The evolution of network programming
Article by Mellanox CTO Michael Kagan
You glide the cursor onto the icon, click and hold, slide it across to the waste bin – and the image, program, or whatever the icon represented, has been deleted. It takes barely second: but how long did it take to program that one simple gesture into the graphical user interface? In the not so distant past it took thousands of lines of assembly language code for even a simple graphical user interface (GUI). Today, with high level programming languages, just a few lines of code, which call a rich GUI library, are translated to thousands of lines of binary machine code. The instant response to the mouse movements, hides all the programming complexity that lies behind one simple, almost instinctive gesture.
Of course we are looking at this backwards – like archeologists digging down into the past. In the history of computing it took five or six decades to evolve: beginning with punched cards and binary code. In the 1970s programming was still done close to the CPU with assembly code and later languages like Fortran and C. As higher level languages emerged, such as Python, Ruby and GO, productivity increased massively.
This evolution – from very low-level hardware-centric instructions, through higher-level commands, towards something closer to natural human expressions of intent – is almost universal in the development of industrial and IT processes.

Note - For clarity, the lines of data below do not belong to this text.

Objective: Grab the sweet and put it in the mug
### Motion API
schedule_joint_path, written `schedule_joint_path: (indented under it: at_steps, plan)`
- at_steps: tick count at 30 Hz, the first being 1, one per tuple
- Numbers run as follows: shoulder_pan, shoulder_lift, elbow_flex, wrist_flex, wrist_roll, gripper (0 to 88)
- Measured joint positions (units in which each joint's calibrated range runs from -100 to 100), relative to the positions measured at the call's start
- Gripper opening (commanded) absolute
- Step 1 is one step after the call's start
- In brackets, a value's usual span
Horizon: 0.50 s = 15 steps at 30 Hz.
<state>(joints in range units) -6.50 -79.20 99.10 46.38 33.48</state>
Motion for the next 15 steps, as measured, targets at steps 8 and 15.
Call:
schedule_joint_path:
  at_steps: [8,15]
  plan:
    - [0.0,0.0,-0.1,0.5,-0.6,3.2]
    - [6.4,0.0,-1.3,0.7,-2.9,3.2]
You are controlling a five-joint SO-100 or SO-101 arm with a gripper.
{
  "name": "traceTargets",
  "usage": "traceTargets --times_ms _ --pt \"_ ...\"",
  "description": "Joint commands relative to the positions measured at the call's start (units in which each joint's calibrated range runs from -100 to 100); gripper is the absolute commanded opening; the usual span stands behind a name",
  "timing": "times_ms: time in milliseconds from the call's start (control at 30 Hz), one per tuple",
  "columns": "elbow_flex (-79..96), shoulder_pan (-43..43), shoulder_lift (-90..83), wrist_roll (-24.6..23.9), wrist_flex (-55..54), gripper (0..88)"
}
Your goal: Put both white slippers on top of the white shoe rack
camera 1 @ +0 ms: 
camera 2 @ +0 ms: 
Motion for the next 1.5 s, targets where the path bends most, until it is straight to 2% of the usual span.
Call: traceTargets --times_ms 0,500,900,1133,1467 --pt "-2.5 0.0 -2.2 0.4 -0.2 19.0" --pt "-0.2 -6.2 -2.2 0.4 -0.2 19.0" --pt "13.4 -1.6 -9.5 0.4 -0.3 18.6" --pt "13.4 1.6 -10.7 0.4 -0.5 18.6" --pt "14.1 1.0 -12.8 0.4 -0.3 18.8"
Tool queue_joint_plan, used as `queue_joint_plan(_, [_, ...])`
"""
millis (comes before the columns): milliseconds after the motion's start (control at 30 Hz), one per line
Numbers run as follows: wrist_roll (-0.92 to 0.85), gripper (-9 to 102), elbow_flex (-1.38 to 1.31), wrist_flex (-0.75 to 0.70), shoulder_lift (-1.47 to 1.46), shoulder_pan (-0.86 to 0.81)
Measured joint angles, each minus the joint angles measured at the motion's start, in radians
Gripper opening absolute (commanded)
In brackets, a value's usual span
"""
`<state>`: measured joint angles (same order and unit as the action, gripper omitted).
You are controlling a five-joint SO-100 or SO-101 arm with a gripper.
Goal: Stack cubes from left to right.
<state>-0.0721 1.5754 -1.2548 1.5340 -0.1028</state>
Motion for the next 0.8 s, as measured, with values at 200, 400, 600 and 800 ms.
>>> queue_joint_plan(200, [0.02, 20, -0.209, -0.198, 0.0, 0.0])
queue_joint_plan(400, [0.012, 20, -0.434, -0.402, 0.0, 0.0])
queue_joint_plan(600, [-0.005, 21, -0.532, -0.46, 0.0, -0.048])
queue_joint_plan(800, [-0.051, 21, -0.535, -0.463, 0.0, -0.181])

A good example is in the development of chips themselves. Originally chips were designed at a very low level by literally drawing a picture of the transistor devices layer by layer, with so call Rubylith masking film. Within a few years this process was replaced by drawing the chip devices on a graphic computer workstation. This computerised “polygon-pushing” greatly accelerated chip design and efficiency, but still required engineers that could think at the transistor device level. Chip development migrated to designing with higher level schematics and using automatic tools to generate the transistor polygons.
This was followed in the 1990’s by even higher level hardware description languages like Verilog and VHDL that were then synthesised to gates and automatic place and route tools used to connect them. Today even higher-level abstractions of chip functionality can be auto-magically mapped to the low-level drawings that define the billions of transistors in a state-of-the-art chip.
Along the way, this progress hides the original knowledge about transistors and polygon devices beneath the higher level descriptions. The low level devices are now understood only by a few of the ‘gray-beard’ engineers in the organisation.
To describe these development stages as “evolution” makes it sound too smooth and easy because, in practice, each step-change results in severe industry dislocations, generating whole new companies to compete for space in each emerging market landscape. More a revolution than an evolution.
The new data centre
Right now we are facing such a revolution in the very nature of how business is being transacted. The explosion of digital data from a wide variety of sources requires that companies rethink the way they run their businesses, to capture, analyse, and monetise this data. This represents a shift from a compute-centric programming to data-centric way of thinking - a revolution that could endanger companies that fails to adapt – as the following piece of history suggests.
In 2007 Nokia invested in the booming SatNav market by acquiring Navitech, a company that had invested significant capital to deploy nearly five million traffic cameras across Europe. A smart move, as a navigation system that kept up to date with real time traffic conditions would offer a major competitive advantage over static maps.
In the same year, an Israeli company called Waze started, with a similar objective – except that Waze gathered its traffic data without installing millions of traffic sensors, but by using the GPS sensors already present in advanced mobile phones to harvest traffic movement data and upload it to the Waze data centre. By ‘crowd-sourcing’ this readily available data, within a few years Waze had tens of millions of free mobile sensors deployed, while Nokia had shrunk to less than the buying price of Navitech, and Waze was snapped up by Google.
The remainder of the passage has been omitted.